**EXERCISE REQUIREMENTS:**
Going line by line through the data below, report how many lines include the word "could", with nothing added.

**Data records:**
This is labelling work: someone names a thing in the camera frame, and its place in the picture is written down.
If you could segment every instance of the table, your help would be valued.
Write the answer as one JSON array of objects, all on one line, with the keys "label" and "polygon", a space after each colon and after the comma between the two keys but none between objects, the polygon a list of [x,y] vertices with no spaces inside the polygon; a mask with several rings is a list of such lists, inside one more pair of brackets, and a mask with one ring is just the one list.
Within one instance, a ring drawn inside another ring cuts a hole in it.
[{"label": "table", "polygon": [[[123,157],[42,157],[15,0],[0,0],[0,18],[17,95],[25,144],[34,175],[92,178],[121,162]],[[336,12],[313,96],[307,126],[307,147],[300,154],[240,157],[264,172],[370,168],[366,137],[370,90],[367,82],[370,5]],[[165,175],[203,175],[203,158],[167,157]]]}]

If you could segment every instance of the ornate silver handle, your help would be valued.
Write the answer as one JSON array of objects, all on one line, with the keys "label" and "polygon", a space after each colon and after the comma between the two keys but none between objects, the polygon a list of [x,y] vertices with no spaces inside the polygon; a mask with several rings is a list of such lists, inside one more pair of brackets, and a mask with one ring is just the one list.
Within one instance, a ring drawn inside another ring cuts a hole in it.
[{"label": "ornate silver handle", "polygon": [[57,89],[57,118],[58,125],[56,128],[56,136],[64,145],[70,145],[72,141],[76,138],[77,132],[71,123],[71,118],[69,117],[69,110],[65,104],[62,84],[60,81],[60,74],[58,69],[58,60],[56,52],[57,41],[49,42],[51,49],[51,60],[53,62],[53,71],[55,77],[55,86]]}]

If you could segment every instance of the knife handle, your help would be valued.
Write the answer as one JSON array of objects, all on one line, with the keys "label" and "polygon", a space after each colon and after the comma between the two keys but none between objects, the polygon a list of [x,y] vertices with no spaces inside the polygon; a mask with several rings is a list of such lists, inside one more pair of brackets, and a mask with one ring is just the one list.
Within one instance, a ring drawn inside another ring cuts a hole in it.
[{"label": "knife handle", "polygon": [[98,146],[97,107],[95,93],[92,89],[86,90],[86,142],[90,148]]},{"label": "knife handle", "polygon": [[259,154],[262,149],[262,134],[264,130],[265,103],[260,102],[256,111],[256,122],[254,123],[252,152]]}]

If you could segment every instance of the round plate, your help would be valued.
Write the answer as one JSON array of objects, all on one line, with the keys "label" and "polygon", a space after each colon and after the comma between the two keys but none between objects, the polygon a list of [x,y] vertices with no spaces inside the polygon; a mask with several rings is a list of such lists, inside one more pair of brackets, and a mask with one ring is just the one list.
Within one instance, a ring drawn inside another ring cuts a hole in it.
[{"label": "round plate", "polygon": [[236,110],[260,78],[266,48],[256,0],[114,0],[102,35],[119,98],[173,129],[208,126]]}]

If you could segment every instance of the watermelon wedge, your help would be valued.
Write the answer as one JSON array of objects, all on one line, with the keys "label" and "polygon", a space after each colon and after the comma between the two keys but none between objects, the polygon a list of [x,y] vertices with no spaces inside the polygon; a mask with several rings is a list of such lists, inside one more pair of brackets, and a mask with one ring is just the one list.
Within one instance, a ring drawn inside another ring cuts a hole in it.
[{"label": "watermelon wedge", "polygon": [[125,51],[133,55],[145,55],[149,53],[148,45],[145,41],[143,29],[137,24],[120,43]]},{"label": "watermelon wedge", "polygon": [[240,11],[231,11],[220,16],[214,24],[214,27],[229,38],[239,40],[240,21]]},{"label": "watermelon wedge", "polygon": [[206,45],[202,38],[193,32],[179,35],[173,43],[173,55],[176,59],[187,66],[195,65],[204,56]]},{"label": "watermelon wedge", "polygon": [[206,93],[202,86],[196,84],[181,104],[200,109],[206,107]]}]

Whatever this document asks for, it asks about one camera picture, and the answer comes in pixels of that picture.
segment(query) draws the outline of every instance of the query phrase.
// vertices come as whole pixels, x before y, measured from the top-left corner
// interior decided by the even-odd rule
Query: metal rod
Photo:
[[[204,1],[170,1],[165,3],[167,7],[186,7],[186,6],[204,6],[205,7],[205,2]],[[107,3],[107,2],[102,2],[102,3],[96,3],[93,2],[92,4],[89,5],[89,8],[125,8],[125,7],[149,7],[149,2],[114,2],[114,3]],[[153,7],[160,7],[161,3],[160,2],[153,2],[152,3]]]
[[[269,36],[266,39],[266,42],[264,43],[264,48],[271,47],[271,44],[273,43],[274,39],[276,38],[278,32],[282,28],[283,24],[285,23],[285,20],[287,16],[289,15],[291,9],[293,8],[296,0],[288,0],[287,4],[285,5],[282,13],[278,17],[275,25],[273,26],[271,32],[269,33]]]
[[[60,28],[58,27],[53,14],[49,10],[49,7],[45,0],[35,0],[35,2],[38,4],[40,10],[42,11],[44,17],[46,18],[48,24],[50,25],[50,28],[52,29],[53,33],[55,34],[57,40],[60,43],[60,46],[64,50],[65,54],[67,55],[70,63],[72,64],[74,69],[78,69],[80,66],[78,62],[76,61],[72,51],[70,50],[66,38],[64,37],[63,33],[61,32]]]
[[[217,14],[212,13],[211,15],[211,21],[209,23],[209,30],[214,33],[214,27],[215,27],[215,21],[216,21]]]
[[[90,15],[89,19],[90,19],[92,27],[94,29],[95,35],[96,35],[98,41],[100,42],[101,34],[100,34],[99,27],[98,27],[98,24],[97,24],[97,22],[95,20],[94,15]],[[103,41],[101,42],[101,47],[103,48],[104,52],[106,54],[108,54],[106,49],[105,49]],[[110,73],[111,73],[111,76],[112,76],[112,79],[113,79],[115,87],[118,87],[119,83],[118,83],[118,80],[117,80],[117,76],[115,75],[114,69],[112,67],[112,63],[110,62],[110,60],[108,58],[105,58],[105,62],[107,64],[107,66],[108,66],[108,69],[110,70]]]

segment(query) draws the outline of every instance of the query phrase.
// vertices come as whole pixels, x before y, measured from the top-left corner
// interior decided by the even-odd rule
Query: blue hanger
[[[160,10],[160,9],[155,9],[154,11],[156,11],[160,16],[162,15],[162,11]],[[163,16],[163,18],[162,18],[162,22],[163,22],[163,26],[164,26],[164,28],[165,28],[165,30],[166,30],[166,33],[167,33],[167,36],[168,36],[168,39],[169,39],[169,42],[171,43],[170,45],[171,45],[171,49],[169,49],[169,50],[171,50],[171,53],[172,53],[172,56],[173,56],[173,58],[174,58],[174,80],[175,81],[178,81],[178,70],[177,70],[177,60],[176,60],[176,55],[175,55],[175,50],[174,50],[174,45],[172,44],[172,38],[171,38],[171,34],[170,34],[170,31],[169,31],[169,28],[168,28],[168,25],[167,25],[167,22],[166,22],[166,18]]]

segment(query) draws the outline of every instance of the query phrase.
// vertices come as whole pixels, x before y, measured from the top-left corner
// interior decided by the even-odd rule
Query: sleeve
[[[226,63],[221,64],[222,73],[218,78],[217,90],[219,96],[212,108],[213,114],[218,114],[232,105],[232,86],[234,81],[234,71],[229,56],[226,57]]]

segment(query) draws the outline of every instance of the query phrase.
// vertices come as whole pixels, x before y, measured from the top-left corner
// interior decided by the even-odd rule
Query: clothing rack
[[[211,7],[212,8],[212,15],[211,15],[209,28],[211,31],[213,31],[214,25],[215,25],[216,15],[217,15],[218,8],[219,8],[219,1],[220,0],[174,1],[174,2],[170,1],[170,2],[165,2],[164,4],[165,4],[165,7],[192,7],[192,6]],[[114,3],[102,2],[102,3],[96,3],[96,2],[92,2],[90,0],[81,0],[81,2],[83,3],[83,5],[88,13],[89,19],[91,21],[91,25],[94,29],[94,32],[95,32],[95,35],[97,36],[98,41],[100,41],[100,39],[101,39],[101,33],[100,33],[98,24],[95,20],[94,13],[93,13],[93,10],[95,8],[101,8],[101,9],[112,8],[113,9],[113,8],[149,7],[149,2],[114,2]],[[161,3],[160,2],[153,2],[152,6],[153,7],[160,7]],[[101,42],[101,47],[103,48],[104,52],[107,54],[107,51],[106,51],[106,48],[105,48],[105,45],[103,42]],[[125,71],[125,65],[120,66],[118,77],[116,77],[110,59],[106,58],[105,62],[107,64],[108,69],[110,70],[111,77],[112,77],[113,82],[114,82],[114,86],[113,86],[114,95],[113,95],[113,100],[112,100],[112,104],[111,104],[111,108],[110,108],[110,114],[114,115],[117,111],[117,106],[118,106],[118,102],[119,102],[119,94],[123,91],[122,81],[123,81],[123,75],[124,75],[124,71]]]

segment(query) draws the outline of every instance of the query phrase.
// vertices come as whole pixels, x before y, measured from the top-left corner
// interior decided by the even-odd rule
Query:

**RESPONSE FOR THIS EXERCISE:**
5